Follow up and stay in touch
Use your email list and send regular emails to keep people engaged.
Share updates on campaign progress.
Invite people to your actions and events, and encourage them to spread the word.
Send people reminders the night before or on the day an action or event.
Update people after actions with pictures, information and any media coverage.
Bear in mind that this isn’t always appropriate. If you’re planning a direct action for example, you probably won’t want to tell everyone who has signed your petition! Think about your audience.
Organise events to absorb new members
If you want people to get involved and join your core organising team, you’ll need to make space for this.
Use this opportunity to go over the history of your campaign so far, celebrate your wins, and propose your strategy for moving forwards.
Set up your meeting so new members feel welcome. Make space for everyone to introduce themselves.
Map your new and existing skills collectively, so new members can share things they might be good at, helping them feel their contributions are valuable (social networks, cooking, crafts, digital skills, technical knowledge – everyone brings something useful).
You could look at ‘buddying’ new group members with existing ones to break down barriers to people feeling included.
Make time to rest and recharge
Don’t use up all your energy running an action and have no onward plans! Think ahead and make space to recharge.
Make sure you have capacity to do everything you’ve planned. If your group is stretched to its limit of free time you’ll burn out quickly.
Make space to do things outside of campaigning, work and your day to day life which nourish you. It’s healthy to have creative hobbies that aren’t just about political change! The same goes for sports, exercise, relaxation and social time.
Plan to do things as a group that aren’t just about your campaign, to get to know each other and enjoy each other’s company. You could have “bring and share meals” at the end of meetings, and plan things you’d all enjoy to have fun. A party? A picnic? A game of frisbee?! Do what works for you.
Build actions in series
If you’re only ever planning one action at a time, you can’t use it to promote your next activity. If you’re in a phase where you want to grow, try to plan a series of activities. Below is a suggestion of how this might work, but you’ll want to tailor this to your strategy. And don’t be daunted – you don’t need to plan a whole year in advance! Even thinking one or two actions ahead could really help you grow.

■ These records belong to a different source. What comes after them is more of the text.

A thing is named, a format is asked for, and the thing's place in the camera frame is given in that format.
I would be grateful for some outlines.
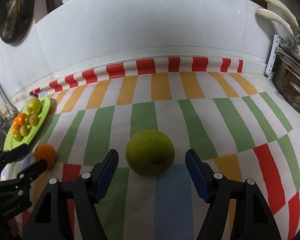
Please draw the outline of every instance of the strainer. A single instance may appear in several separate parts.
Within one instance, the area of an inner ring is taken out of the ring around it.
[[[10,45],[26,35],[31,24],[34,0],[10,0],[0,16],[0,37]]]

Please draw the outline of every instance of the green stripe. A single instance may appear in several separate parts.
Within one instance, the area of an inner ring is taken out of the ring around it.
[[[194,149],[201,160],[218,157],[216,149],[204,129],[192,103],[189,99],[178,100],[186,122],[190,147]]]
[[[158,130],[154,102],[133,104],[130,124],[130,137],[146,129]]]
[[[294,185],[296,186],[296,192],[298,192],[300,190],[300,169],[288,134],[279,138],[278,143],[284,156],[286,157]]]
[[[55,114],[51,120],[51,123],[49,124],[46,132],[44,133],[44,135],[41,137],[40,143],[44,143],[44,142],[48,142],[58,120],[61,114]]]
[[[103,161],[109,151],[114,106],[98,108],[89,132],[83,165],[94,166]]]
[[[129,168],[117,168],[104,199],[96,204],[102,227],[109,240],[122,240]]]
[[[271,108],[271,110],[274,112],[274,114],[277,116],[279,121],[282,123],[284,128],[287,130],[287,132],[290,132],[292,130],[292,126],[289,123],[288,119],[284,115],[284,113],[281,111],[279,106],[272,100],[272,98],[266,93],[262,92],[260,93],[263,100],[268,104],[268,106]]]
[[[82,118],[84,116],[84,113],[86,110],[78,111],[77,115],[72,121],[72,124],[70,125],[65,137],[63,138],[59,149],[57,151],[57,162],[59,163],[67,163],[71,149],[74,143],[74,139],[77,135],[79,125],[82,121]]]
[[[254,148],[252,135],[231,100],[229,98],[214,98],[213,101],[234,139],[238,152]]]
[[[265,134],[268,142],[273,142],[278,139],[268,120],[263,115],[262,111],[257,107],[256,103],[252,100],[251,97],[242,97],[242,100],[245,101],[247,106],[250,108],[251,112],[257,119],[263,133]]]

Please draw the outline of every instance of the screw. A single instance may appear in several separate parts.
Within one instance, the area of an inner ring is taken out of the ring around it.
[[[221,178],[222,178],[222,174],[219,173],[219,172],[216,172],[215,174],[213,174],[213,176],[214,176],[216,179],[221,179]]]
[[[57,182],[57,179],[56,178],[52,178],[49,180],[49,184],[53,185]]]
[[[253,179],[247,179],[248,184],[253,185],[255,184],[255,181]]]
[[[87,179],[87,178],[90,177],[90,173],[89,173],[89,172],[82,173],[81,177],[82,177],[83,179]]]

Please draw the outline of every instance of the blue stripe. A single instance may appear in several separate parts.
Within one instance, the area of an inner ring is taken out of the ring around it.
[[[193,230],[191,178],[184,163],[175,164],[156,180],[154,240],[190,240]]]
[[[29,154],[22,160],[21,170],[28,167],[30,165],[30,161],[31,161],[31,154]]]

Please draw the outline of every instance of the metal pipe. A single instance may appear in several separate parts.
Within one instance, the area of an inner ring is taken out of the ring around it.
[[[2,92],[2,94],[4,95],[4,97],[6,98],[7,102],[9,103],[9,105],[12,108],[12,115],[10,115],[11,117],[13,116],[14,113],[19,113],[18,109],[11,103],[11,101],[9,100],[7,94],[4,92],[1,84],[0,84],[0,90]]]

Run a campaign stall – in a public space or appropriate community / environmental event. Have engaging things for people to do – getting pictures taken with a prop and sharing on social media, games where they can win sweets etc. Make it fun. And use it to give out information on how people can get involved – e.g. leaflet for your next event.
Follow up by email – write to those stall sign ups and tell them what you’re planning next.

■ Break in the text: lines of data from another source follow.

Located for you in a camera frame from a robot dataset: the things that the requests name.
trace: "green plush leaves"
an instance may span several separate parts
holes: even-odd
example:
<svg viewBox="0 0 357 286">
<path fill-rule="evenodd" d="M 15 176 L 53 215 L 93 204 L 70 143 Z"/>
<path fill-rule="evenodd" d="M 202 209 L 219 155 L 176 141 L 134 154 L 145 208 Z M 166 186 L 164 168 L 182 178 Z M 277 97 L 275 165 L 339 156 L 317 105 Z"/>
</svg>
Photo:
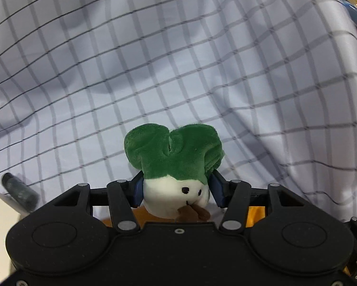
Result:
<svg viewBox="0 0 357 286">
<path fill-rule="evenodd" d="M 141 125 L 126 135 L 124 149 L 146 179 L 170 175 L 177 180 L 198 179 L 203 184 L 224 156 L 216 130 L 202 124 L 172 132 L 154 123 Z"/>
</svg>

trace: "blue object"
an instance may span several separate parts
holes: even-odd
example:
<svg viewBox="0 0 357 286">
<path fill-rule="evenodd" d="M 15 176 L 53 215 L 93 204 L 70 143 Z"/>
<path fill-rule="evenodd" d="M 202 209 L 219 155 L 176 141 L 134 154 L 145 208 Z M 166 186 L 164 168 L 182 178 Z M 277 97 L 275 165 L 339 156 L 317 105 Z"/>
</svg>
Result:
<svg viewBox="0 0 357 286">
<path fill-rule="evenodd" d="M 347 0 L 342 0 L 342 3 L 347 9 L 352 21 L 355 23 L 355 25 L 357 25 L 357 6 L 348 2 Z"/>
<path fill-rule="evenodd" d="M 133 201 L 134 201 L 134 205 L 136 205 L 137 207 L 139 207 L 142 204 L 144 199 L 143 182 L 144 182 L 144 176 L 142 176 L 135 184 Z"/>
<path fill-rule="evenodd" d="M 227 204 L 226 198 L 224 197 L 222 183 L 217 179 L 217 177 L 215 177 L 214 174 L 210 175 L 208 185 L 217 206 L 226 207 Z"/>
</svg>

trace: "brown plush root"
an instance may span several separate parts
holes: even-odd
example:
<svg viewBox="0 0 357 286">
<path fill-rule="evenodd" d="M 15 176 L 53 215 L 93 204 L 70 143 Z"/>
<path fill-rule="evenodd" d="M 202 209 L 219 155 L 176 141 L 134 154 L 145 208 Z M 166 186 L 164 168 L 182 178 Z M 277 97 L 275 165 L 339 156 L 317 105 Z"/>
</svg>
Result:
<svg viewBox="0 0 357 286">
<path fill-rule="evenodd" d="M 183 206 L 177 211 L 180 214 L 179 217 L 176 218 L 176 222 L 178 223 L 195 223 L 197 221 L 208 221 L 210 219 L 210 213 L 196 204 Z"/>
<path fill-rule="evenodd" d="M 203 207 L 201 206 L 198 206 L 197 204 L 192 204 L 191 205 L 193 210 L 195 210 L 198 214 L 198 219 L 200 221 L 208 221 L 211 217 L 210 213 L 204 209 Z"/>
</svg>

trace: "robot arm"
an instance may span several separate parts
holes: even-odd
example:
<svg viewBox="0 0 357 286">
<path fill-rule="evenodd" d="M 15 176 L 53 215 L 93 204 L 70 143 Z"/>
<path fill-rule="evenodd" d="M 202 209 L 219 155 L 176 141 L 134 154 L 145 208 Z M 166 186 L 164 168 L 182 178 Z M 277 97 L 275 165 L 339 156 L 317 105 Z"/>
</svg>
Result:
<svg viewBox="0 0 357 286">
<path fill-rule="evenodd" d="M 78 184 L 9 231 L 17 272 L 1 286 L 357 285 L 357 219 L 343 224 L 276 183 L 255 189 L 214 171 L 209 188 L 228 208 L 219 229 L 140 229 L 131 208 L 143 200 L 142 172 L 101 189 Z M 109 206 L 113 228 L 92 217 L 97 205 Z M 266 217 L 247 228 L 250 206 Z"/>
</svg>

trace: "grid line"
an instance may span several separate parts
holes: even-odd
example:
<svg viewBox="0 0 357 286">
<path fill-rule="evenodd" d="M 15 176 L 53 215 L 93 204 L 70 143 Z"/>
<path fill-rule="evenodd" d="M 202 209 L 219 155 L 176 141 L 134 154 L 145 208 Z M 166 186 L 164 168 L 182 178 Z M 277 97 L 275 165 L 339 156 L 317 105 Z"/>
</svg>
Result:
<svg viewBox="0 0 357 286">
<path fill-rule="evenodd" d="M 332 35 L 351 35 L 351 33 L 342 30 L 342 31 L 335 31 L 335 32 L 332 33 Z M 255 77 L 255 76 L 262 75 L 262 74 L 266 74 L 267 72 L 269 72 L 269 71 L 271 71 L 271 70 L 274 70 L 274 69 L 276 69 L 276 68 L 279 68 L 279 67 L 283 66 L 285 63 L 289 63 L 289 62 L 291 62 L 291 61 L 293 61 L 293 60 L 296 60 L 297 58 L 299 58 L 299 57 L 301 57 L 302 55 L 304 55 L 305 53 L 307 53 L 309 50 L 311 50 L 311 49 L 317 47 L 318 45 L 320 45 L 321 43 L 323 43 L 324 41 L 326 41 L 326 40 L 328 40 L 328 39 L 329 39 L 329 36 L 325 36 L 325 35 L 324 35 L 324 36 L 321 36 L 321 37 L 319 37 L 319 38 L 313 40 L 312 42 L 310 42 L 310 43 L 307 45 L 306 48 L 300 49 L 299 51 L 297 51 L 297 52 L 294 53 L 293 55 L 289 56 L 289 57 L 288 57 L 288 60 L 287 60 L 286 62 L 284 62 L 284 61 L 276 62 L 276 63 L 274 63 L 273 65 L 267 67 L 265 70 L 261 70 L 261 71 L 258 71 L 258 72 L 256 72 L 256 73 L 250 75 L 250 77 L 251 77 L 251 76 L 252 76 L 252 77 Z M 211 67 L 213 67 L 213 66 L 215 66 L 215 65 L 217 65 L 217 64 L 221 64 L 221 63 L 224 62 L 225 60 L 229 59 L 231 56 L 235 56 L 235 55 L 237 55 L 238 53 L 240 53 L 241 51 L 244 51 L 244 50 L 253 48 L 257 43 L 259 43 L 259 41 L 262 41 L 262 40 L 264 40 L 263 37 L 262 37 L 262 38 L 258 38 L 258 39 L 256 39 L 255 41 L 253 41 L 251 44 L 246 45 L 246 46 L 244 46 L 244 47 L 241 47 L 240 49 L 238 49 L 238 50 L 236 50 L 236 51 L 233 51 L 232 53 L 229 53 L 229 54 L 225 55 L 223 58 L 221 58 L 221 60 L 219 60 L 219 61 L 217 61 L 217 62 L 214 62 L 214 63 L 211 63 L 211 64 L 208 64 L 208 65 L 206 65 L 206 66 L 202 66 L 202 69 L 204 70 L 204 69 L 206 69 L 206 68 L 211 68 Z M 200 42 L 196 42 L 196 43 L 193 43 L 193 45 L 200 45 L 200 44 L 205 43 L 206 41 L 207 41 L 207 40 L 203 40 L 203 41 L 200 41 Z M 176 49 L 176 50 L 172 51 L 172 53 L 176 53 L 176 52 L 185 50 L 185 49 L 187 49 L 187 48 L 188 48 L 187 46 L 184 46 L 184 47 L 181 47 L 181 48 L 179 48 L 179 49 Z M 107 51 L 103 51 L 103 52 L 101 52 L 100 55 L 103 55 L 103 54 L 108 53 L 108 52 L 113 51 L 113 50 L 114 50 L 114 49 L 109 49 L 109 50 L 107 50 Z M 150 62 L 158 61 L 158 60 L 160 60 L 161 58 L 166 57 L 168 54 L 170 54 L 170 53 L 160 55 L 160 56 L 158 56 L 158 57 L 152 59 Z M 93 58 L 96 58 L 96 55 L 94 55 L 94 56 L 92 56 L 92 57 L 89 57 L 89 58 L 87 58 L 87 59 L 84 59 L 84 60 L 82 60 L 80 63 L 89 61 L 90 59 L 93 59 Z M 106 80 L 107 80 L 107 81 L 113 80 L 113 79 L 115 79 L 115 78 L 117 78 L 117 77 L 119 77 L 119 76 L 121 76 L 121 75 L 126 75 L 126 74 L 127 74 L 128 72 L 130 72 L 130 71 L 134 71 L 134 70 L 137 70 L 137 69 L 142 68 L 142 67 L 144 67 L 144 66 L 147 66 L 148 63 L 150 63 L 150 62 L 146 62 L 146 63 L 141 64 L 141 65 L 139 65 L 139 66 L 136 66 L 136 67 L 134 67 L 134 68 L 130 68 L 129 70 L 120 72 L 120 73 L 118 73 L 118 74 L 116 74 L 116 75 L 114 75 L 114 76 L 112 76 L 112 77 L 110 77 L 110 78 L 105 79 L 105 81 L 106 81 Z M 48 82 L 50 82 L 50 81 L 52 81 L 52 80 L 58 78 L 59 76 L 61 76 L 62 74 L 64 74 L 65 72 L 71 70 L 72 68 L 74 68 L 74 67 L 76 67 L 76 66 L 77 66 L 77 64 L 74 64 L 73 66 L 70 66 L 70 67 L 66 68 L 65 70 L 59 72 L 57 76 L 55 76 L 55 77 L 53 77 L 53 78 L 51 78 L 51 79 L 45 81 L 43 84 L 46 84 L 46 83 L 48 83 Z M 197 72 L 197 69 L 194 69 L 194 70 L 192 70 L 192 71 L 189 71 L 189 72 L 186 72 L 186 73 L 184 73 L 184 74 L 181 74 L 180 77 L 184 77 L 184 76 L 193 74 L 193 73 L 195 73 L 195 72 Z M 176 79 L 177 79 L 176 77 L 170 78 L 170 79 L 168 79 L 168 80 L 165 80 L 165 81 L 161 82 L 160 85 L 162 85 L 162 84 L 164 84 L 164 83 L 167 83 L 167 82 L 169 82 L 169 81 L 172 81 L 172 80 L 176 80 Z M 86 87 L 83 87 L 83 88 L 81 88 L 81 89 L 78 89 L 78 90 L 76 90 L 76 91 L 74 91 L 74 92 L 72 92 L 72 93 L 67 93 L 64 97 L 61 97 L 61 98 L 57 99 L 57 100 L 54 101 L 53 103 L 56 103 L 56 102 L 58 102 L 58 101 L 60 101 L 60 100 L 62 100 L 62 99 L 64 99 L 64 98 L 70 97 L 70 96 L 73 95 L 74 93 L 80 92 L 80 91 L 82 91 L 82 90 L 84 90 L 84 89 L 86 89 L 86 88 L 94 87 L 94 86 L 96 86 L 96 85 L 99 85 L 99 84 L 101 84 L 101 83 L 103 83 L 103 82 L 104 82 L 104 81 L 98 81 L 98 82 L 96 82 L 96 83 L 94 83 L 94 84 L 87 85 Z M 29 91 L 34 90 L 34 89 L 36 89 L 36 88 L 37 88 L 37 87 L 31 88 L 31 89 L 29 89 L 29 90 L 27 90 L 27 91 L 25 91 L 25 92 L 29 92 Z M 36 110 L 36 112 L 38 112 L 38 111 L 44 109 L 45 107 L 42 107 L 42 108 Z"/>
<path fill-rule="evenodd" d="M 326 7 L 340 9 L 341 1 L 67 0 L 64 3 L 71 7 L 66 9 L 72 10 L 63 14 L 62 1 L 53 0 L 56 14 L 43 15 L 37 13 L 42 2 L 35 2 L 46 0 L 27 0 L 16 11 L 26 9 L 31 16 L 28 31 L 21 28 L 25 35 L 21 38 L 16 35 L 18 15 L 9 14 L 6 1 L 1 1 L 4 21 L 14 37 L 0 53 L 0 174 L 16 168 L 27 175 L 31 165 L 38 167 L 39 177 L 32 175 L 30 185 L 39 184 L 43 203 L 60 192 L 58 181 L 63 191 L 80 176 L 98 186 L 115 176 L 131 177 L 120 141 L 107 143 L 106 134 L 124 137 L 140 121 L 164 121 L 174 128 L 188 121 L 217 128 L 226 154 L 219 170 L 226 178 L 243 179 L 248 169 L 245 176 L 252 175 L 255 186 L 277 181 L 339 219 L 357 214 L 357 99 L 353 99 L 357 67 L 350 68 L 351 62 L 341 56 L 342 45 L 337 46 L 338 38 L 344 38 L 344 46 L 357 46 L 357 35 L 326 17 Z M 120 15 L 113 8 L 119 2 L 126 10 Z M 81 22 L 74 17 L 78 10 L 85 28 L 72 32 L 74 27 L 66 23 Z M 48 22 L 40 25 L 42 18 Z M 149 24 L 143 18 L 156 22 Z M 129 20 L 128 33 L 121 29 L 128 28 L 122 24 Z M 312 31 L 313 20 L 319 23 L 318 32 Z M 43 33 L 54 21 L 62 27 L 55 31 L 62 40 L 48 45 Z M 288 31 L 297 35 L 296 42 L 284 41 Z M 34 42 L 32 49 L 40 50 L 27 56 L 29 41 L 22 40 L 34 32 L 34 38 L 28 39 Z M 102 37 L 108 38 L 107 44 Z M 156 49 L 147 48 L 149 42 L 156 42 Z M 82 46 L 90 51 L 80 59 Z M 130 48 L 139 52 L 132 56 Z M 328 50 L 330 59 L 323 66 L 318 60 Z M 19 52 L 22 60 L 5 61 L 12 52 Z M 55 56 L 58 52 L 66 55 L 65 61 Z M 107 57 L 114 57 L 116 67 Z M 51 67 L 40 80 L 36 74 L 42 61 Z M 93 68 L 88 73 L 85 62 Z M 309 72 L 308 78 L 300 74 L 304 81 L 297 78 L 300 64 Z M 16 82 L 21 84 L 27 73 L 31 84 L 25 83 L 21 90 Z M 71 87 L 64 85 L 67 76 L 72 76 Z M 12 88 L 2 94 L 6 87 Z M 333 91 L 346 95 L 339 115 L 329 112 Z M 34 99 L 37 93 L 42 102 Z M 75 101 L 80 97 L 87 99 L 85 105 Z M 316 101 L 314 118 L 307 107 L 311 100 Z M 15 104 L 21 103 L 32 113 L 16 116 Z M 286 109 L 288 104 L 293 108 Z M 7 111 L 14 117 L 3 117 Z M 104 121 L 106 113 L 113 122 Z M 91 127 L 79 130 L 78 120 Z M 350 132 L 346 145 L 352 160 L 336 153 L 342 149 L 335 142 L 344 136 L 344 129 Z M 59 130 L 68 132 L 58 135 Z M 280 139 L 284 150 L 278 145 Z M 80 147 L 90 141 L 97 147 Z M 60 160 L 58 153 L 75 154 L 74 149 L 79 160 L 71 164 Z"/>
</svg>

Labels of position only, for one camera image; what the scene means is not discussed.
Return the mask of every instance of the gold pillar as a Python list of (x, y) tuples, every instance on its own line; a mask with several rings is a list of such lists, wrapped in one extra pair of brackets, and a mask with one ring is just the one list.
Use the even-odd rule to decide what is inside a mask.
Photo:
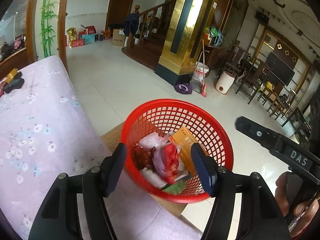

Build hype about your next action on social media. Maybe make a Facebook event
Make your next event engaging – are you attracting passers by? Do you have someone greeting people – and getting them to sign your petition? You can find creative action ideas in our manual. If it’s media worthy, share your petition link with your press release (check out our guide on working with the media for more information). Share your petition on social media – make it easy for new people who have seen the action to find when they go online.

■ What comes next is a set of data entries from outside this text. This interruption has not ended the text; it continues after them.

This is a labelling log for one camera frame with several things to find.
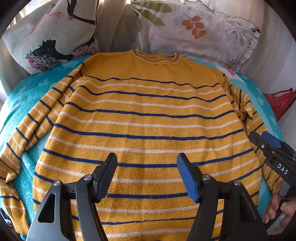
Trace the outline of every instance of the pillowcase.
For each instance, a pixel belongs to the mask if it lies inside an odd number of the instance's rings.
[[[100,52],[96,30],[97,0],[53,0],[8,28],[4,42],[15,61],[30,74]]]
[[[200,1],[134,1],[131,7],[146,53],[176,52],[238,72],[258,43],[254,24],[211,11]]]

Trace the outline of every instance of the green leaf print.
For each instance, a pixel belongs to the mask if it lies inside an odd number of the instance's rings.
[[[172,12],[172,8],[161,2],[134,2],[133,4],[136,4],[140,7],[149,8],[156,12]]]

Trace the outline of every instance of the orange leaf print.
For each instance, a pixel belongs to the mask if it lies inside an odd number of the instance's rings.
[[[194,28],[194,29],[192,30],[192,35],[194,36],[194,35],[196,35],[196,34],[197,34],[197,29]]]
[[[197,27],[197,28],[200,28],[200,29],[203,29],[205,26],[203,23],[201,22],[197,22],[197,23],[194,23],[194,25]]]
[[[202,18],[198,15],[195,15],[192,19],[183,13],[189,20],[183,20],[182,25],[186,26],[187,30],[191,30],[192,36],[194,36],[194,39],[200,39],[204,35],[207,34],[207,31],[204,29],[205,26],[202,22],[199,22]]]
[[[188,21],[188,20],[182,21],[182,25],[184,25],[184,26],[188,26],[189,24],[190,24],[190,21]]]
[[[200,21],[202,18],[200,17],[200,16],[194,16],[193,18],[192,18],[192,21],[194,21],[194,22],[198,22],[198,21]]]
[[[188,29],[188,30],[193,29],[193,23],[187,25],[186,29]]]
[[[207,31],[206,30],[201,30],[200,33],[203,34],[203,35],[206,35]]]

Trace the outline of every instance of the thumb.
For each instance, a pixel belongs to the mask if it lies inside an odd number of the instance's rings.
[[[281,210],[285,213],[289,218],[292,218],[295,210],[296,210],[296,201],[284,202],[281,205]]]

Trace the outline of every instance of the white stripe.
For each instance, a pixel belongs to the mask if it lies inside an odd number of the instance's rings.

Get your team together. Debrief. Get ready for the next big thing. Plan the stages ahead so you’re building people power for when you need it.
Make sure you have time to recharge. Build in rest time and fun activities.
Follow up by email again – debrief your petition list on your last event and invite them to the next one
Run a big action! Make it engaging again (4). Then follow up by email again (6), this time inviting people to the debrief and training to get involved.
Follow up with an open meeting – Plan this to be friendly and open to absorb new members, train them on the core Fossil Free DNA presentation , review your campaign, celebrate success – and plan next steps together.